Would you please write out each of the entries below exactly, omitting pictures?

DATA TO USE:
* * * * *

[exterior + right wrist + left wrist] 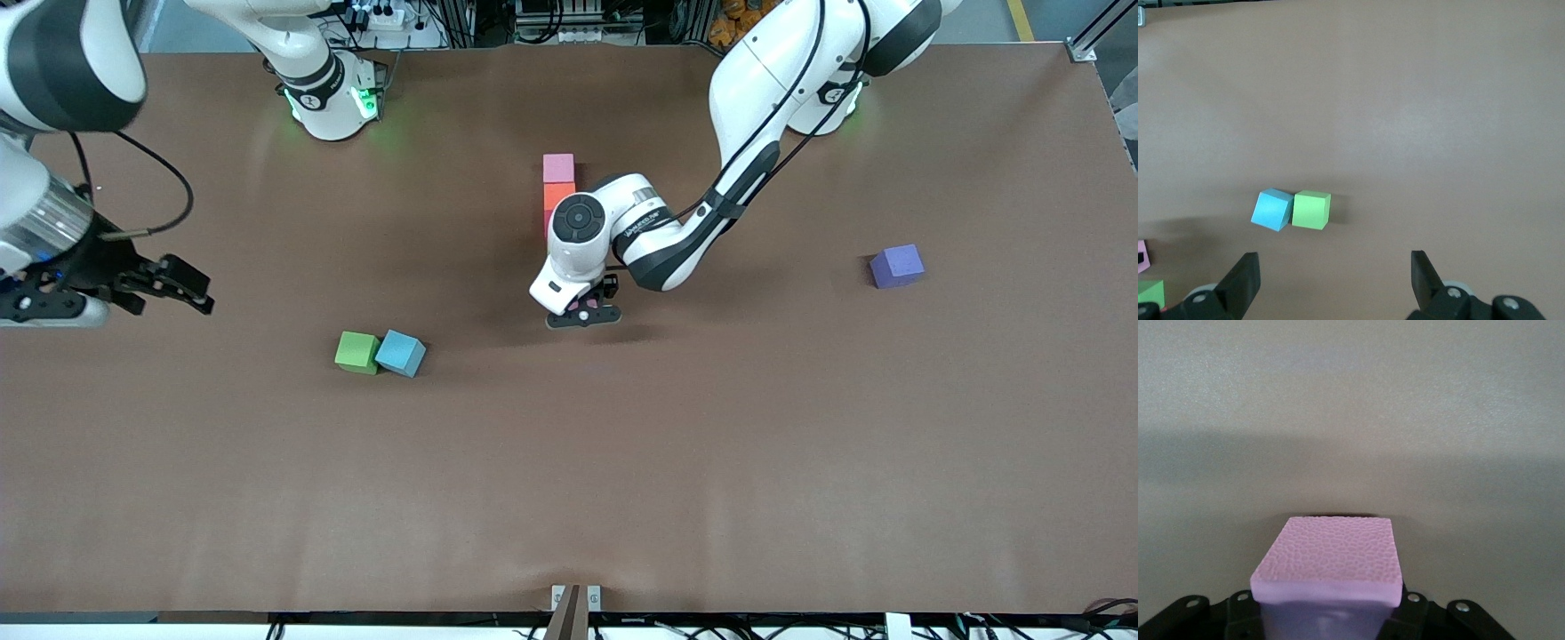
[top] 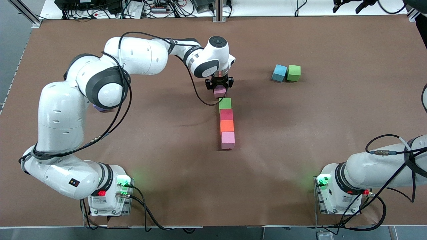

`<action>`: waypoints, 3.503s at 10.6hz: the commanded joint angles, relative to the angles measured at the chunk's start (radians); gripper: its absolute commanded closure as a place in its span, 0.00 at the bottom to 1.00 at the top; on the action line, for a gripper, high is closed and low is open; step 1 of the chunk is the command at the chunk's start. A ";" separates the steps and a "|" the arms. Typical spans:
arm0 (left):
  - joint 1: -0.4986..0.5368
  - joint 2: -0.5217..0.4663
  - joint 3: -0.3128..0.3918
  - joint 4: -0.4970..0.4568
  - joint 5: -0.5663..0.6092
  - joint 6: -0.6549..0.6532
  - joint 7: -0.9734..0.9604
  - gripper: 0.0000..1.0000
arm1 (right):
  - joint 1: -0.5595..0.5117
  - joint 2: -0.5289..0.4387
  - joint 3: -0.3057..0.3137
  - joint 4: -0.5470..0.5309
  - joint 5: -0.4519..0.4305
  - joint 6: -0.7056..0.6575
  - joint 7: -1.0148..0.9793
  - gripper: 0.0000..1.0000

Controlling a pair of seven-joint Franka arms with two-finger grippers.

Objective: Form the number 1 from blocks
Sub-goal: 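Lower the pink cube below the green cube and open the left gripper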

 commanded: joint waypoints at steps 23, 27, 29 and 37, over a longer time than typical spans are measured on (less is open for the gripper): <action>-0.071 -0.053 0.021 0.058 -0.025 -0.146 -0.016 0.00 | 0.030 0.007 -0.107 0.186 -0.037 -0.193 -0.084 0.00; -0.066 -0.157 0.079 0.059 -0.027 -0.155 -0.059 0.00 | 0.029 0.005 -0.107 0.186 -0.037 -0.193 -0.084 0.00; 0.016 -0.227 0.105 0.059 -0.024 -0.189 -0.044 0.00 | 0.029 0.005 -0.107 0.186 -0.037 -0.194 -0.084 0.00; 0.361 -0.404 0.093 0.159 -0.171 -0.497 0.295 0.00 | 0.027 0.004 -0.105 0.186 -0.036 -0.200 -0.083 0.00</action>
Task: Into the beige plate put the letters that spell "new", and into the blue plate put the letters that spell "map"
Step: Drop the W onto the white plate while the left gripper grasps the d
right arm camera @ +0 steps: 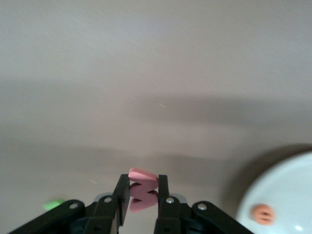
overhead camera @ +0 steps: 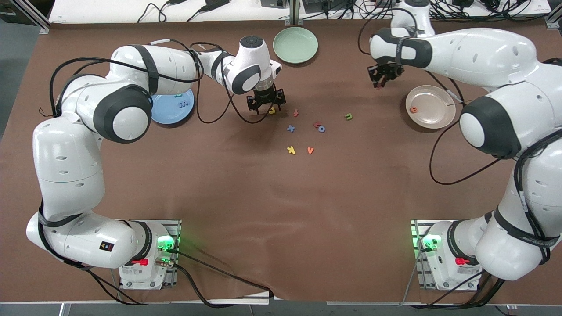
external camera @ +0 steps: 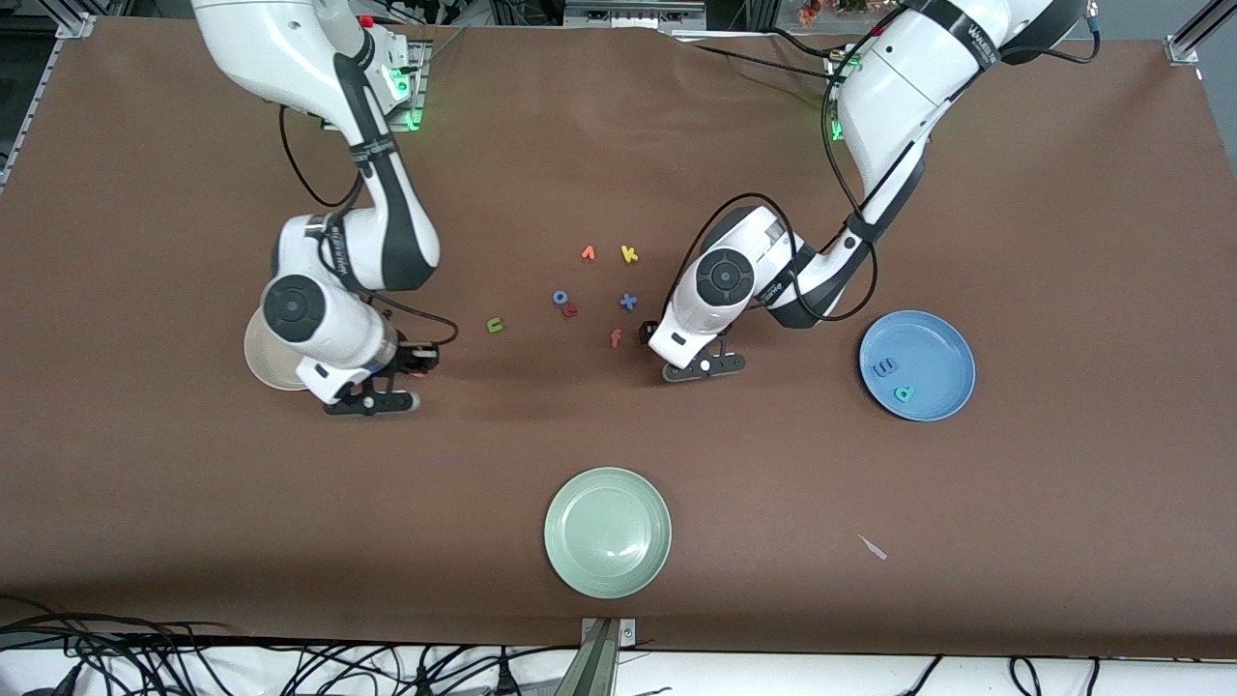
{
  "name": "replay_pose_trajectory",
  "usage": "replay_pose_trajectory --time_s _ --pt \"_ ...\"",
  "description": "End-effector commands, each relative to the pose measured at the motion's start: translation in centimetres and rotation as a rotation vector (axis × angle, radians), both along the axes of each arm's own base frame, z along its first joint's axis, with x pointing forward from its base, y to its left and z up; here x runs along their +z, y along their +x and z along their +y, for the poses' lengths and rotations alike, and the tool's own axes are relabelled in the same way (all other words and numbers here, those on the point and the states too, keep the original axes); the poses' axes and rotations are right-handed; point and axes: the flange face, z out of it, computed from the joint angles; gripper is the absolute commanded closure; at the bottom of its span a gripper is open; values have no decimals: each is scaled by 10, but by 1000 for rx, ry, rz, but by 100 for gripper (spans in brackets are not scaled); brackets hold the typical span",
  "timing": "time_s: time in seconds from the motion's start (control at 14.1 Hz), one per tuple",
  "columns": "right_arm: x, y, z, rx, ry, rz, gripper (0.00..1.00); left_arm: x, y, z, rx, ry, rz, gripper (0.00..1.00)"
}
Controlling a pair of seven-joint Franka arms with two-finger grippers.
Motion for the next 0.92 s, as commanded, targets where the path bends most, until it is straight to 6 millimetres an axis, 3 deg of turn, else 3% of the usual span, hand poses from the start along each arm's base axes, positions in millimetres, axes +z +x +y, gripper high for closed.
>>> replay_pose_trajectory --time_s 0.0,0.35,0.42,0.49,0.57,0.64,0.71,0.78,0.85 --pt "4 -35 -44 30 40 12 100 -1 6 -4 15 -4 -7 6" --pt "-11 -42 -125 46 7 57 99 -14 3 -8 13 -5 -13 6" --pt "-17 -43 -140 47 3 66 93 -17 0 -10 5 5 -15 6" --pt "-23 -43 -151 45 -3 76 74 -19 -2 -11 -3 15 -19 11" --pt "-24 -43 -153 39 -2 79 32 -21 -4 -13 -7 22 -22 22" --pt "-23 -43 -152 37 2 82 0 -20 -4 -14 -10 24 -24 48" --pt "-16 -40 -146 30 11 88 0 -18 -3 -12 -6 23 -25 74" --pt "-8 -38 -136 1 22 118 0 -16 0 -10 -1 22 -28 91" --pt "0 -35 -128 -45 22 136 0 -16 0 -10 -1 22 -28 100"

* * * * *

WRITTEN ANSWER:
[exterior + right wrist + left wrist] 
[top] 

`<action>`: waypoints, 3.503s at 10.6hz: the commanded joint angles, relative to the angles measured at the chunk's start (radians); gripper: its absolute commanded closure as a place in its span, 0.00 at the bottom to 1.00 at the top; on the action line, for a gripper, high is closed and low is open; step 1 of the chunk is the command at the chunk's start. A ";" separates the steps and a "|" the arms. Typical spans:
arm0 (left):
  - joint 1: -0.4986..0.5368
  - joint 2: -0.5217..0.4663
  - joint 3: -0.3128..0.3918
  - joint 4: -0.4970..0.4568
  - joint 5: -0.5663..0.6092
  - joint 6: -0.6549..0.6532
  - joint 7: -0.9734..0.9604
  - gripper: 0.0000..1.0000
arm1 (right):
  - joint 1: -0.5595..0.5117
  - joint 2: -0.5289..0.4387
  - joint 3: -0.3057..0.3137
  - joint 4: -0.5470..0.5309
  - joint 5: -0.4519..0.4305
  - joint 6: -0.7056..0.6575
  - joint 7: -1.0148..0.9793
  - gripper: 0.0000..1.0000

Controlling a pair of seven-joint Franka arms with two-finger grippers.

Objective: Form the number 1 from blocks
Sub-goal: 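Lower the pink cube below the green cube and open the left gripper
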
 commanded: joint waypoints at steps 23, 27, 29 and 37, over a longer time than typical spans are measured on (less is open for the gripper): <action>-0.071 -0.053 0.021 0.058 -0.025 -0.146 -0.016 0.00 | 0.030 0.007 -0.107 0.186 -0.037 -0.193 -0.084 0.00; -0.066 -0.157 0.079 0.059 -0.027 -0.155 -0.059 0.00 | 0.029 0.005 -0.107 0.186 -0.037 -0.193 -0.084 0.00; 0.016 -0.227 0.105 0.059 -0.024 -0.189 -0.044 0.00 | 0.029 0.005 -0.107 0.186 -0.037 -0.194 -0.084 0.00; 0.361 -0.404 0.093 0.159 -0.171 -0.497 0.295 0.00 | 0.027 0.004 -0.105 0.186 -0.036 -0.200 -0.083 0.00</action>
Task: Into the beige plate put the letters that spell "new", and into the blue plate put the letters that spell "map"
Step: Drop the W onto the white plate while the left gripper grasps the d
right arm camera @ +0 steps: 
overhead camera @ +0 steps: 
external camera @ +0 steps: 
{
  "name": "replay_pose_trajectory",
  "usage": "replay_pose_trajectory --time_s _ --pt \"_ ...\"",
  "description": "End-effector commands, each relative to the pose measured at the motion's start: translation in centimetres and rotation as a rotation vector (axis × angle, radians), both along the axes of each arm's own base frame, z along its first joint's axis, with x pointing forward from its base, y to its left and z up; here x runs along their +z, y along their +x and z along their +y, for the poses' lengths and rotations alike, and the tool's own axes are relabelled in the same way (all other words and numbers here, those on the point and the states too, keep the original axes); the poses' axes and rotations are right-handed; point and axes: the flange face, z out of it, computed from the joint angles; gripper is the absolute commanded closure; at the bottom of its span a gripper is open; values have no decimals: each is scaled by 10, but by 1000 for rx, ry, rz, but by 100 for gripper (spans in brackets are not scaled); brackets hold the typical span",
  "timing": "time_s: time in seconds from the motion's start (control at 14.1 Hz), one per tuple",
  "columns": "right_arm: x, y, z, rx, ry, rz, gripper (0.00..1.00); left_arm: x, y, z, rx, ry, rz, gripper (0.00..1.00)"
}
Controlling a pair of seven-joint Franka arms with two-finger grippers.
Motion for the next 0.92 s, as commanded, targets where the path bends most, until it is straight to 6 millimetres an axis, 3 deg of turn, else 3% of the usual span, hand poses from the start along each arm's base axes, positions in millimetres, axes +z +x +y, gripper high for closed.
>>> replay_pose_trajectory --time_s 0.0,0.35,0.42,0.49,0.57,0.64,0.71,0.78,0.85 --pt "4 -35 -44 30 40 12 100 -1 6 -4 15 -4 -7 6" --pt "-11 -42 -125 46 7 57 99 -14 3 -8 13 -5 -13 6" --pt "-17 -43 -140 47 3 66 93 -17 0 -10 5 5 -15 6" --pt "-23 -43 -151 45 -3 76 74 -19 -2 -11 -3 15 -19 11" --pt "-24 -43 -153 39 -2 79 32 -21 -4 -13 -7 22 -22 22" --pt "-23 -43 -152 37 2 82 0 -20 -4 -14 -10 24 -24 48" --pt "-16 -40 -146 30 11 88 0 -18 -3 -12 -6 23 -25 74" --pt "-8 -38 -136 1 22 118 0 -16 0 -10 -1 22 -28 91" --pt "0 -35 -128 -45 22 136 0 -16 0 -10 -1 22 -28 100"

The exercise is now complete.